Anik Y, Anik I, Koc K, Inan N, Akansel G, Demirci A
Kocaeli University School of Medicine, Radiology Department; Umuttepe Kocaeli, Turkey -
Neuroradiol J. 2007 Jun 30;20(3):278-81. doi: 10.1177/197140090702000304.

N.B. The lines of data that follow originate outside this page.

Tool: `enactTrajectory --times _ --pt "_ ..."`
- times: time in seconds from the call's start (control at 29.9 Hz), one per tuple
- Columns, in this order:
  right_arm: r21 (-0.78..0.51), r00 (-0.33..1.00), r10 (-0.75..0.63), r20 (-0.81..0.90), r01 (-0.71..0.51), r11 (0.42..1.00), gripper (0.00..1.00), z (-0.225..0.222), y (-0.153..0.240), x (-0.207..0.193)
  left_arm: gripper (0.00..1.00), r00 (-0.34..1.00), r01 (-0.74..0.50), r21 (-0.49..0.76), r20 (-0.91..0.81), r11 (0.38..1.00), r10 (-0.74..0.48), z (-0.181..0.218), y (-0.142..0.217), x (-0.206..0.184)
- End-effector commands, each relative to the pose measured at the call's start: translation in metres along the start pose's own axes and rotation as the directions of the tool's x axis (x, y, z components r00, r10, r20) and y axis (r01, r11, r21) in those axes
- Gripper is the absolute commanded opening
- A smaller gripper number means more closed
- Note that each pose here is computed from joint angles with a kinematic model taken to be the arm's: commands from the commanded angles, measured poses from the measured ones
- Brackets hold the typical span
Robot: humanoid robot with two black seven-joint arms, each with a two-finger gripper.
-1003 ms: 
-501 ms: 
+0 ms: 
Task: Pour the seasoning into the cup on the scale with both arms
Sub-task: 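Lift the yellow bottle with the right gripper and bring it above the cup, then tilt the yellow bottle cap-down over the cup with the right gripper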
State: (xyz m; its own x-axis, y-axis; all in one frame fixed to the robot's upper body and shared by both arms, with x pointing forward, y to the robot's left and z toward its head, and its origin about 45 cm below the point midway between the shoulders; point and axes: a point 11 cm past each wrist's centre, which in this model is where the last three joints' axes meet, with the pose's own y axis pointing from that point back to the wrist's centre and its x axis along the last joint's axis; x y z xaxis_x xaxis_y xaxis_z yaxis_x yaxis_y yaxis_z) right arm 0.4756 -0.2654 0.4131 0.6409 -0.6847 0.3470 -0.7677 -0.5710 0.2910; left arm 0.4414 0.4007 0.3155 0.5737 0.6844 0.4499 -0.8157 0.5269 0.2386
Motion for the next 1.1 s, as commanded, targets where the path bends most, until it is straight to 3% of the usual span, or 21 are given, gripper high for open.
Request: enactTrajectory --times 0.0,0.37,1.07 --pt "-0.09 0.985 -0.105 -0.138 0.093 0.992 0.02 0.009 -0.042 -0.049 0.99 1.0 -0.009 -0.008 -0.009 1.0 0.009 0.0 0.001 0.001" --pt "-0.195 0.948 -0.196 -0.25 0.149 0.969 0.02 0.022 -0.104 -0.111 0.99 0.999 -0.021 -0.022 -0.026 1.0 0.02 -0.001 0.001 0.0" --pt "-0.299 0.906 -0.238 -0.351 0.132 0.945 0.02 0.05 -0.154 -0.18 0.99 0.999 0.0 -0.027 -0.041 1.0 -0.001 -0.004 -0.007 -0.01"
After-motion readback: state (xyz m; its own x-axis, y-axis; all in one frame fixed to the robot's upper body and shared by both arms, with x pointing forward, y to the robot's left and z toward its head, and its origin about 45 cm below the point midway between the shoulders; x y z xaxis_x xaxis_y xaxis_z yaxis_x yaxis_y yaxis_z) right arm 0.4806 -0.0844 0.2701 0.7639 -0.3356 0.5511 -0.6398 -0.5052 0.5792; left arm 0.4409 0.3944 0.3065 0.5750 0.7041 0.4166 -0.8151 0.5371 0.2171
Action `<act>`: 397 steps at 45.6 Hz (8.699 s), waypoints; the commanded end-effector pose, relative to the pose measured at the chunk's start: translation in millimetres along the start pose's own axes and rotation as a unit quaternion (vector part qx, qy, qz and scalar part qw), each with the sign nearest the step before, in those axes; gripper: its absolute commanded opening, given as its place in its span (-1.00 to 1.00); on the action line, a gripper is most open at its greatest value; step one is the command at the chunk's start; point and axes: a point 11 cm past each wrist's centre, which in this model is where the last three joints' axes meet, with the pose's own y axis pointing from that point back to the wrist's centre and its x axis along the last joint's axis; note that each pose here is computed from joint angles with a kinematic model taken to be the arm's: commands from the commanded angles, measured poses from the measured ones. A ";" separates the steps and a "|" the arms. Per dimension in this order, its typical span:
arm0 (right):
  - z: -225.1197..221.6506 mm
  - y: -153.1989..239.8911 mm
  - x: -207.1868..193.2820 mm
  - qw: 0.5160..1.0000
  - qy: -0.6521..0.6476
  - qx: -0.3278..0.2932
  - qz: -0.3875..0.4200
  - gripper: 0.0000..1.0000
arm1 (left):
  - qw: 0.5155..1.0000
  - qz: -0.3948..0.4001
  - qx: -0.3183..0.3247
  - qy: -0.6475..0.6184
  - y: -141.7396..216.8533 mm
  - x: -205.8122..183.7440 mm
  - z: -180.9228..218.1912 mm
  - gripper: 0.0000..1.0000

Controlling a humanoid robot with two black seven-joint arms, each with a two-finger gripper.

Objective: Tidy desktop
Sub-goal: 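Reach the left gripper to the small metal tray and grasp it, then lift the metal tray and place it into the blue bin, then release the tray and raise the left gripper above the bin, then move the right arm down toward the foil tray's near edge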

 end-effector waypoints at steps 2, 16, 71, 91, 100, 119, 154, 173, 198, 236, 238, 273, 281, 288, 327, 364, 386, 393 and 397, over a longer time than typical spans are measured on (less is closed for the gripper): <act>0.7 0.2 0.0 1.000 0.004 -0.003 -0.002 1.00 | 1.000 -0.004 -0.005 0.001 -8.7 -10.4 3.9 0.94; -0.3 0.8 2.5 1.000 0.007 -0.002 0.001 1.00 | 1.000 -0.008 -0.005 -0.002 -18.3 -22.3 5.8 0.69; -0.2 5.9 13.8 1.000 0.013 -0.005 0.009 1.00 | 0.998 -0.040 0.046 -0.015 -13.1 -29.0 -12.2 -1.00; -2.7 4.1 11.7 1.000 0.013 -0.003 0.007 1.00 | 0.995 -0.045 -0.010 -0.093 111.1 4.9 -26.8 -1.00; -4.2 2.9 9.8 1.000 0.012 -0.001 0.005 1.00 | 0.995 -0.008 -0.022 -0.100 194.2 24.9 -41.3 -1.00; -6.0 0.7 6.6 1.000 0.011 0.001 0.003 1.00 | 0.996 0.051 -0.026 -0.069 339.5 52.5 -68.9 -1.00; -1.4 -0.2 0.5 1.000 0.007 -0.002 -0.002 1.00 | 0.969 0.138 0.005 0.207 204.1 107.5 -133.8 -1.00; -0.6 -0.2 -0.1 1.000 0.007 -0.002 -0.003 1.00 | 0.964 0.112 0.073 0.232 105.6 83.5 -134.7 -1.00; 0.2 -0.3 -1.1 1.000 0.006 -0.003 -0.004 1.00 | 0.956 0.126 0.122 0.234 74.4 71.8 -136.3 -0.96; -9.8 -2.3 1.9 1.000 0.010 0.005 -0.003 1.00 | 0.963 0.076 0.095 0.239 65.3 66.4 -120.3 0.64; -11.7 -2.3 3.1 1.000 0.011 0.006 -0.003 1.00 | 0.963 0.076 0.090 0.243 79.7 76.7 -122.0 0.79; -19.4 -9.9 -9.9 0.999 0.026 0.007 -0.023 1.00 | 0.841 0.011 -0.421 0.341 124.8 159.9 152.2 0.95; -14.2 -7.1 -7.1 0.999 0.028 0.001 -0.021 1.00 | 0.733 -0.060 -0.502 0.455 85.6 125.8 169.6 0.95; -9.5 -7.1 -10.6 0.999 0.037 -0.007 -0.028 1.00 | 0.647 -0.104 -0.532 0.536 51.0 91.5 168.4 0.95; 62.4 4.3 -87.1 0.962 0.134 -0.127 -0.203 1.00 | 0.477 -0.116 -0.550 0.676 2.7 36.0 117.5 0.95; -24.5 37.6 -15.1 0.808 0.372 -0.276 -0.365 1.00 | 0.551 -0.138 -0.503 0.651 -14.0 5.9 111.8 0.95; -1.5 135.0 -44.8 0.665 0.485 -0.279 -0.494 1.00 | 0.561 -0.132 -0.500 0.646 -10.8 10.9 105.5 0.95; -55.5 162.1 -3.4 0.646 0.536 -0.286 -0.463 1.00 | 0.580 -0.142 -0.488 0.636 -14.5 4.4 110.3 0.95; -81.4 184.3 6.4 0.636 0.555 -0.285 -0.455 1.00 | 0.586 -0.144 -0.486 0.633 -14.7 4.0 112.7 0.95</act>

Lhermitte-Duclos disease (LDD) is a rare hamartomatous focal or diffuse enlargement of the cerebellum with unclear etiology. The characteristic magnetic resonance imaging (MRI) appearance consists of a non-enhancing mass in the cerebellar hemisphere with a striated pattern. The slow growing behavior of this benign lesion is characteristic. In a few reports on magnetic resonance spectroscopy (MRS) findings in LDD, a decreased level of N-acetyl aspartate, increased level of lactate and near normal level of choline were described. The information obtained from MRS is useful to confirm the relatively benign hamartomatous nature of the lesion. This paper reports a case of LDD and describes the MRI and MRS findings.
Lhermitte-Duclos病(LDD)是一种罕见的小脑错构瘤,病因不明,可呈局灶性或弥漫性增大。其特征性磁共振成像(MRI)表现为小脑半球内无强化的肿块,呈条纹状。这种良性病变生长缓慢是其特点。在少数关于LDD磁共振波谱(MRS)结果的报告中,描述了N-乙酰天门冬氨酸水平降低、乳酸水平升高和胆碱水平接近正常。从MRS获得的信息有助于确认病变相对良性的错构瘤性质。本文报告一例LDD病例,并描述其MRI和MRS表现。